About this exercise: Your answer should hold every line of the records below that contains the string "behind".
** Available data follows **
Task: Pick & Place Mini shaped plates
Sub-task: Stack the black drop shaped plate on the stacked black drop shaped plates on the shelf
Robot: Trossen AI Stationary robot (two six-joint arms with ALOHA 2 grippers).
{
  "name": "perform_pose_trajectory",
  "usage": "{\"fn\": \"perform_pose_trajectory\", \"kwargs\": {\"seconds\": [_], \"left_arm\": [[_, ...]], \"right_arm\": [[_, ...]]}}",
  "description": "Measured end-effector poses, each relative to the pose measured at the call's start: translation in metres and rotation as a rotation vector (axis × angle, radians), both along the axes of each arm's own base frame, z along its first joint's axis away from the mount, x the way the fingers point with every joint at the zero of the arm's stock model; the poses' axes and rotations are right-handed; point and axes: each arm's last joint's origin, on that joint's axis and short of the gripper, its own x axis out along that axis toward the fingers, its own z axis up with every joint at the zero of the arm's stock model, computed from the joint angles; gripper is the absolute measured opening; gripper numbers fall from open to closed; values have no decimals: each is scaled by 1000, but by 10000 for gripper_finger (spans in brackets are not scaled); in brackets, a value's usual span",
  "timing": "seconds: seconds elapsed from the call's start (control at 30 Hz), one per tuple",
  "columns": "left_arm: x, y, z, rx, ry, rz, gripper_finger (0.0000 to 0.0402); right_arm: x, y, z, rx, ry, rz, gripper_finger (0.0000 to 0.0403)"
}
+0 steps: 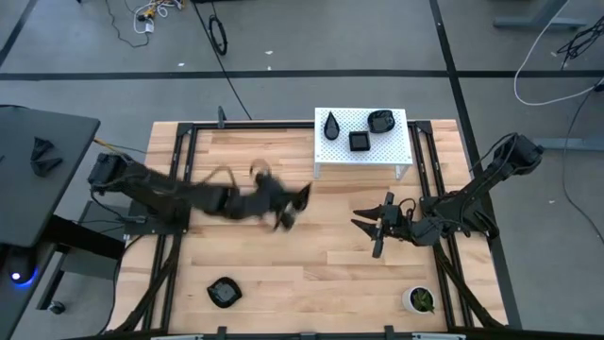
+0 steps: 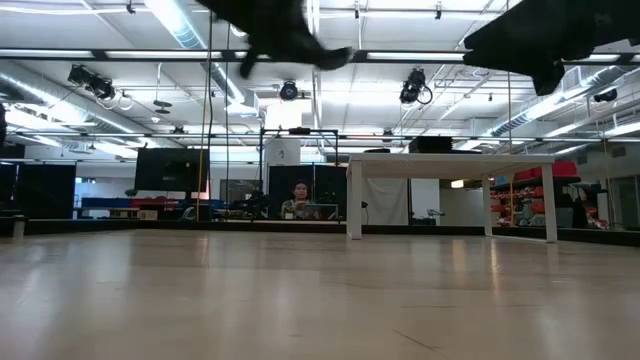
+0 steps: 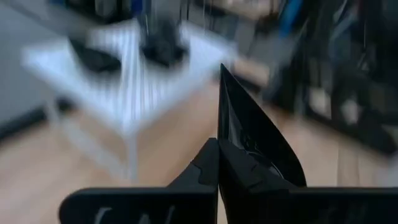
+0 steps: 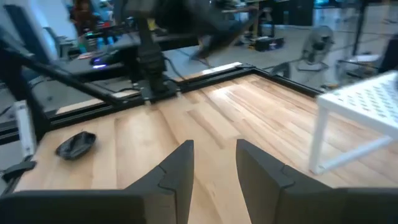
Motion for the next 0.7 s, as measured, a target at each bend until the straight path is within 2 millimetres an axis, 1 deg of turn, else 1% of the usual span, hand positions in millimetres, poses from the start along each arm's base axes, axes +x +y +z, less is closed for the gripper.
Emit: {"fn": "perform_pose_trajectory", "kwargs": {"seconds": [0.07,0.13,0.17,0.23,0.3,0.4,0.47,0.57,0.7], "left_arm": [[19,29,13,12,-91,11,2],[39,57,21,23,-146,42,2],[49,69,22,26,-149,60,2],[72,91,21,27,-150,89,3],[93,111,16,26,-123,125,3],[115,140,9,29,-58,211,3],[122,157,3,22,-14,278,3],[124,178,-4,-28,3,346,4],[120,192,-9,-93,-6,401,5]], "right_arm": [[-4,2,-3,4,12,-36,122],[-9,6,-7,1,21,-69,117],[-12,8,-8,0,23,-86,114],[-17,11,-11,0,24,-105,107],[-21,15,-12,0,22,-103,98],[-25,19,-12,4,21,-76,86],[-26,21,-12,11,18,-64,79],[-28,23,-12,17,17,-52,70],[-29,24,-12,15,18,-49,61]]}}
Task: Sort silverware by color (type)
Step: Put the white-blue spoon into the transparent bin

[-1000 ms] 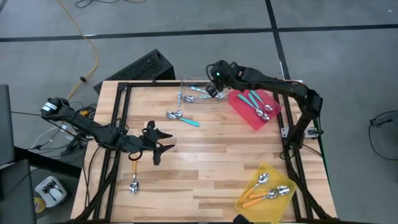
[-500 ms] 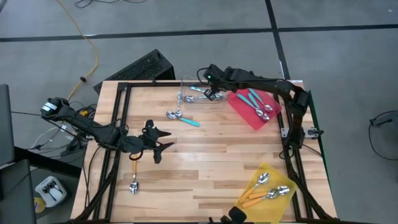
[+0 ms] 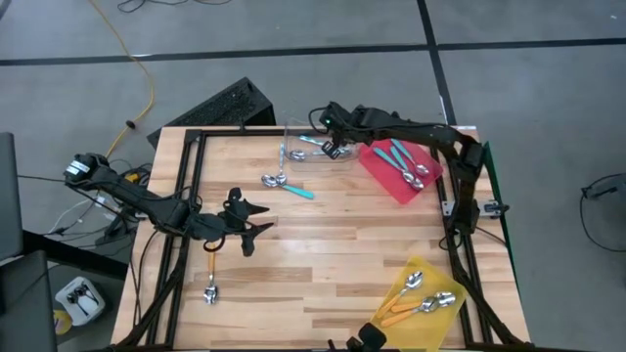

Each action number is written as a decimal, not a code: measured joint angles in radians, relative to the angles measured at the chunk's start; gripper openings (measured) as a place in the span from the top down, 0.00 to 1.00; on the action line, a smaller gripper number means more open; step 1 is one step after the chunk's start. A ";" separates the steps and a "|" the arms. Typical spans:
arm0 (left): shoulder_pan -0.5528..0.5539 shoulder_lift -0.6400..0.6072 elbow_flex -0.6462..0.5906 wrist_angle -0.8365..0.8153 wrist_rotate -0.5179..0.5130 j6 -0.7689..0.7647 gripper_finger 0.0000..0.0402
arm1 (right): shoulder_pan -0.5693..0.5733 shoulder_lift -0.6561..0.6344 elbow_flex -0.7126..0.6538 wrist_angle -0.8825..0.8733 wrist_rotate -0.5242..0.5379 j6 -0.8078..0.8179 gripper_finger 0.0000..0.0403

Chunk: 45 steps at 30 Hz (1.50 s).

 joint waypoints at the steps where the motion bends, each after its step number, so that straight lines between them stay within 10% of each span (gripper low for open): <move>1: 0.000 0.000 0.000 0.000 0.000 0.000 0.51 | -0.001 -0.001 0.000 0.006 -0.011 0.000 0.86; 23: 0.000 0.000 0.000 0.000 0.000 0.000 0.51 | 0.003 -0.002 0.000 0.094 -0.141 -0.050 0.82; 36: 0.000 0.000 0.000 0.000 0.000 0.000 0.51 | 0.003 -0.002 0.000 0.175 -0.148 -0.079 0.53; 45: 0.000 0.000 0.000 0.000 0.000 -0.005 0.51 | -0.003 -0.002 0.000 0.255 -0.147 -0.109 0.51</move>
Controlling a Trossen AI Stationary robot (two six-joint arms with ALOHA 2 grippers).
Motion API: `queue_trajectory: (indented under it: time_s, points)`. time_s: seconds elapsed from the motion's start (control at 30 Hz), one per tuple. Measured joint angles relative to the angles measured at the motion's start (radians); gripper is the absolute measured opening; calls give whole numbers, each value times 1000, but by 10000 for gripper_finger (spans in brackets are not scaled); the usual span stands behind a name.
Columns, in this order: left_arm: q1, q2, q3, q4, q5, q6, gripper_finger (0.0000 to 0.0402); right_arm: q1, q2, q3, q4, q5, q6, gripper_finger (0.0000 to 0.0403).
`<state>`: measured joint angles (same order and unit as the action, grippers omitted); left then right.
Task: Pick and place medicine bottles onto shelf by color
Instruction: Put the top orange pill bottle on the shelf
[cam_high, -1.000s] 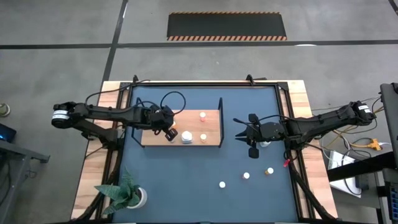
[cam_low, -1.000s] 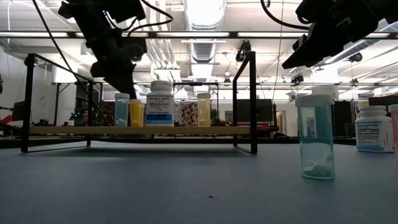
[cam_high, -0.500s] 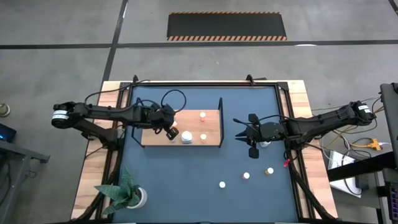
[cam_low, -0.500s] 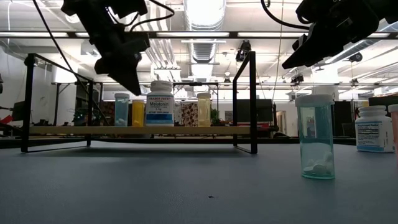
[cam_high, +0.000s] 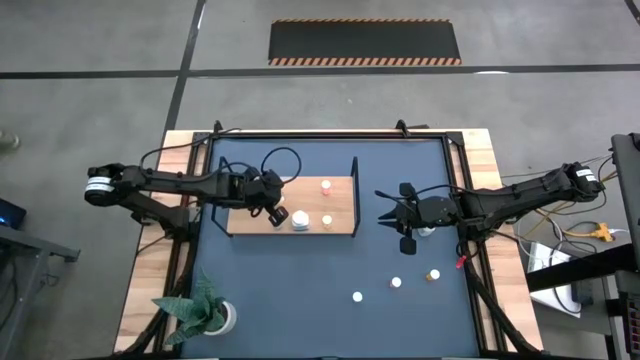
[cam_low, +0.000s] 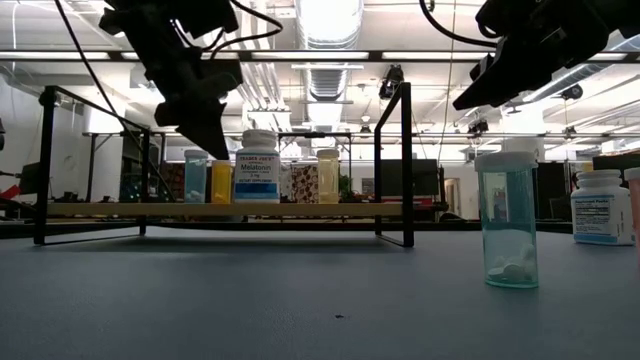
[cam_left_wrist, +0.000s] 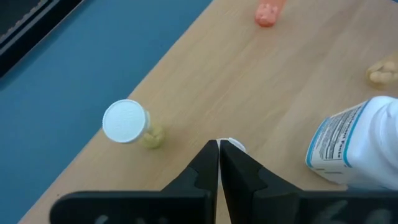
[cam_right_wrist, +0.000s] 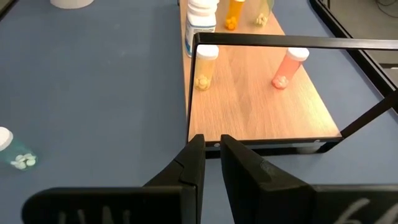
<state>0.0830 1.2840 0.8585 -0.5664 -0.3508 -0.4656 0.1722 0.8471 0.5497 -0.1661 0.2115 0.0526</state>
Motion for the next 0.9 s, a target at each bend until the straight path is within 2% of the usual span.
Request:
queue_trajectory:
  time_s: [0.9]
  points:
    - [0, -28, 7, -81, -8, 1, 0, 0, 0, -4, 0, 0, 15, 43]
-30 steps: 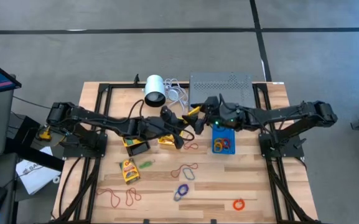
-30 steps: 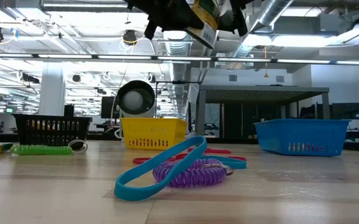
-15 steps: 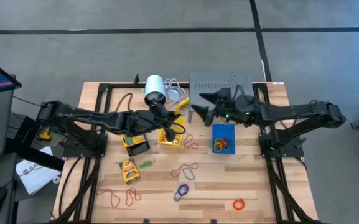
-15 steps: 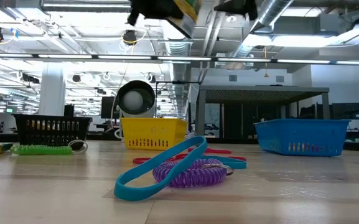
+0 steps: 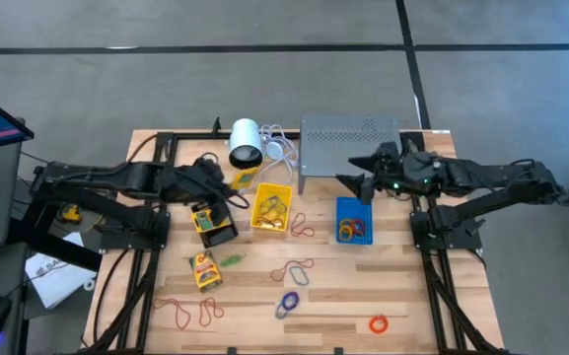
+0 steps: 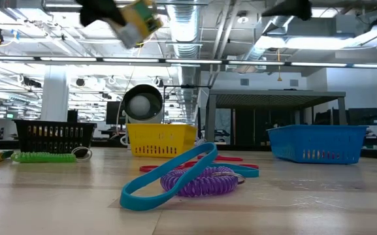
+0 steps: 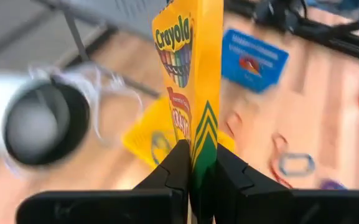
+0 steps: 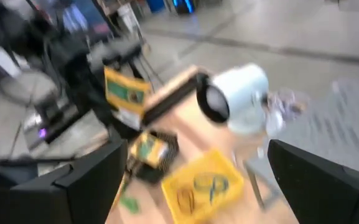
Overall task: Pick & Place Office Desk Supplies
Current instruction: Put the right crayon box into the black basket
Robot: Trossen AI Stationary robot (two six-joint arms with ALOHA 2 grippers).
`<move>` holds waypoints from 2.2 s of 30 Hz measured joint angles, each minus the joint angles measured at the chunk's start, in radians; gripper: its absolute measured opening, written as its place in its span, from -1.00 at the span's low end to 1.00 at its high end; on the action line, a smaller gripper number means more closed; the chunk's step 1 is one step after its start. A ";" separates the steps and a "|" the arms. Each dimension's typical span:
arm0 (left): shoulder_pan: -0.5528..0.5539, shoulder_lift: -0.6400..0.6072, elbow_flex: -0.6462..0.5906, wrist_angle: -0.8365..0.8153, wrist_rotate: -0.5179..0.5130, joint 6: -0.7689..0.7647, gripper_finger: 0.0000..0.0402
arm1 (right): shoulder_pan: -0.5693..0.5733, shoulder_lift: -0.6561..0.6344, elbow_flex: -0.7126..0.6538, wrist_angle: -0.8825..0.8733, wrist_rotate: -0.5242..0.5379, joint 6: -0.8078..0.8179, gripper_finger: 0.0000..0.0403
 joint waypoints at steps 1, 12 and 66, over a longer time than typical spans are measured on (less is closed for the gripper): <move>-0.001 -0.014 0.000 -0.054 0.016 -0.031 -0.88 | 0.014 -0.001 -0.001 -0.040 -0.001 0.015 0.89; -0.001 0.028 -0.001 -0.466 0.115 -0.292 -0.88 | 0.155 0.086 -0.001 -0.245 0.004 0.135 0.33; -0.017 0.393 0.000 -0.585 0.278 -0.367 -0.85 | 0.362 0.133 -0.001 -0.239 0.030 0.094 -0.93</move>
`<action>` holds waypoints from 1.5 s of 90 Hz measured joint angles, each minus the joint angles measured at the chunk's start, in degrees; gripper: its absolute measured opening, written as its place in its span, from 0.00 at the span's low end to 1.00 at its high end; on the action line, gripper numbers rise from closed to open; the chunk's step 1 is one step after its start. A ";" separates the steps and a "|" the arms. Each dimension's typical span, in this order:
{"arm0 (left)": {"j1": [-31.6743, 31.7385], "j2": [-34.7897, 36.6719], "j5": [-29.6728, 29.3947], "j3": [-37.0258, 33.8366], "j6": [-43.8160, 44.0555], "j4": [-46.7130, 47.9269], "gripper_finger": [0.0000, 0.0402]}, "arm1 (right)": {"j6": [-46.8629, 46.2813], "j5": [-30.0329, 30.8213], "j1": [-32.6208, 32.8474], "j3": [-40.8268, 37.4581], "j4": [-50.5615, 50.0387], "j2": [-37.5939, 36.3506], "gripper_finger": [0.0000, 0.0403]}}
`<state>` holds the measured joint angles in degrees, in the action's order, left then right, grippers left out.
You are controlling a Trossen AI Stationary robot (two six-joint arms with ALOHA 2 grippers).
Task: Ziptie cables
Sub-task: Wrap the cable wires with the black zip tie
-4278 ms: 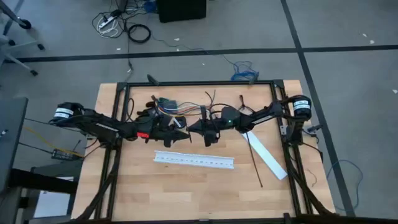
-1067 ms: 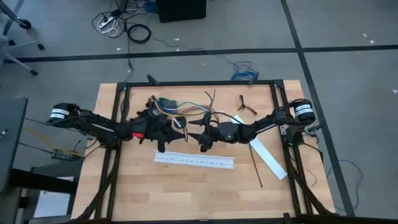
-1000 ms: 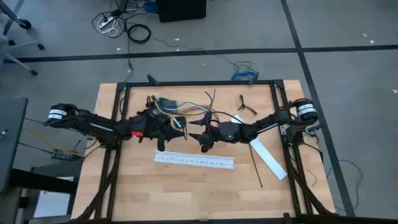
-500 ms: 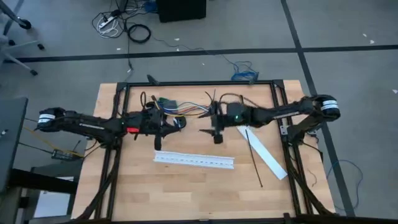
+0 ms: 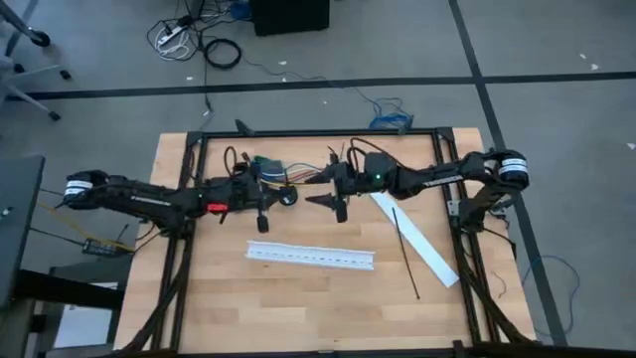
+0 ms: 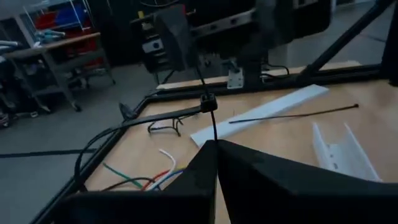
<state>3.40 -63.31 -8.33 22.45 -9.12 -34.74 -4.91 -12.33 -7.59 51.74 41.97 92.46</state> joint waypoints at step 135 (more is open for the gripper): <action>-0.13 -9.48 2.57 8.27 2.32 -0.16 0.00 | 2.10 -2.39 -1.93 1.19 -0.61 0.24 0.26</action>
<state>3.27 -72.79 -5.76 30.72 -6.81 -34.90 -2.81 -14.72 -9.52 52.93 41.36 92.71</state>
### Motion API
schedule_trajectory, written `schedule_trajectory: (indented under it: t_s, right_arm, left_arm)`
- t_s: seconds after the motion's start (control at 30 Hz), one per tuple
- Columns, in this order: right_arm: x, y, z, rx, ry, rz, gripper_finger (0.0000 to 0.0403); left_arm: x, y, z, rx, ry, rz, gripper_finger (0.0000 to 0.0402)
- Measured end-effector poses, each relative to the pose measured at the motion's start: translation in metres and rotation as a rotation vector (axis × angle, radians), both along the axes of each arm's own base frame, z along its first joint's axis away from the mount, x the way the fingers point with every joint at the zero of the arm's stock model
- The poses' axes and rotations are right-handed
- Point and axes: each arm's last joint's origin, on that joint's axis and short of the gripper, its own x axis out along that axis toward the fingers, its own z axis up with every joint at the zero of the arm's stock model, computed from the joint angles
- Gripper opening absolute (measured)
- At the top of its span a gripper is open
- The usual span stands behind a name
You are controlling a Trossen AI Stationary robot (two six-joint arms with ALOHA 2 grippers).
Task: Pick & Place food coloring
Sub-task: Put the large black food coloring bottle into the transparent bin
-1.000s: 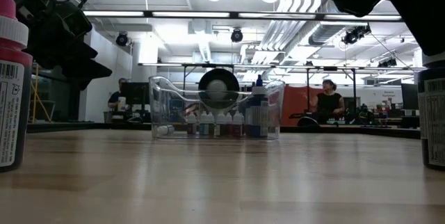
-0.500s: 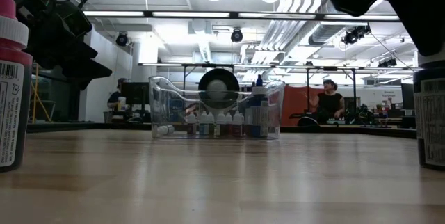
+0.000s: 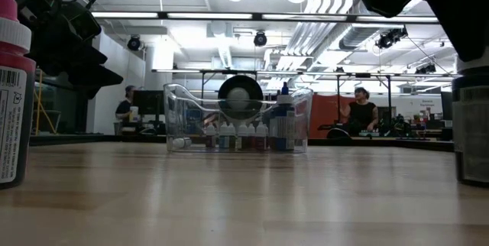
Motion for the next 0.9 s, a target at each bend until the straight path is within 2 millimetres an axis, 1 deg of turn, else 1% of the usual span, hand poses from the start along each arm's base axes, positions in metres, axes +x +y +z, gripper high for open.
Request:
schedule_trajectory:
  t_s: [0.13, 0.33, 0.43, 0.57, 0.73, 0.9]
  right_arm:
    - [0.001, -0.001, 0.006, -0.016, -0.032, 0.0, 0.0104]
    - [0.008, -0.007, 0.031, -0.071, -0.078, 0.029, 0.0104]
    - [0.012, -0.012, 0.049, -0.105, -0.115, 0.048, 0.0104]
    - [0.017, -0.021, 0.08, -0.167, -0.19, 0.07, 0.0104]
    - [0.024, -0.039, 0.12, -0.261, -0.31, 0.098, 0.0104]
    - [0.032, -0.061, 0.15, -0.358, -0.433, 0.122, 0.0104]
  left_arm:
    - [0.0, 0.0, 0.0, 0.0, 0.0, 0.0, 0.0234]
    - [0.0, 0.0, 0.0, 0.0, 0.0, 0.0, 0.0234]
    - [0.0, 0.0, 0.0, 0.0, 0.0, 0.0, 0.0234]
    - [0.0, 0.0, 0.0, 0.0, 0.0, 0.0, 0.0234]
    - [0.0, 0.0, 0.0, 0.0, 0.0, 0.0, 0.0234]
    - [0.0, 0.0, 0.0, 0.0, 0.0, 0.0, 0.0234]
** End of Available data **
Answer to the problem:
Motion API: `queue_trajectory: (indented under it: time_s, points)`. time_s: seconds elapsed from the motion's start (control at 30 Hz), one per tuple. Measured joint angles relative to the angles measured at the motion's start (radians); gripper is the absolute measured opening; calls give whole numbers, each value times 1000, but by 10000 for gripper_finger (spans in brackets are not scaled); the usual span stands behind a name.
- The usual span stands behind a name

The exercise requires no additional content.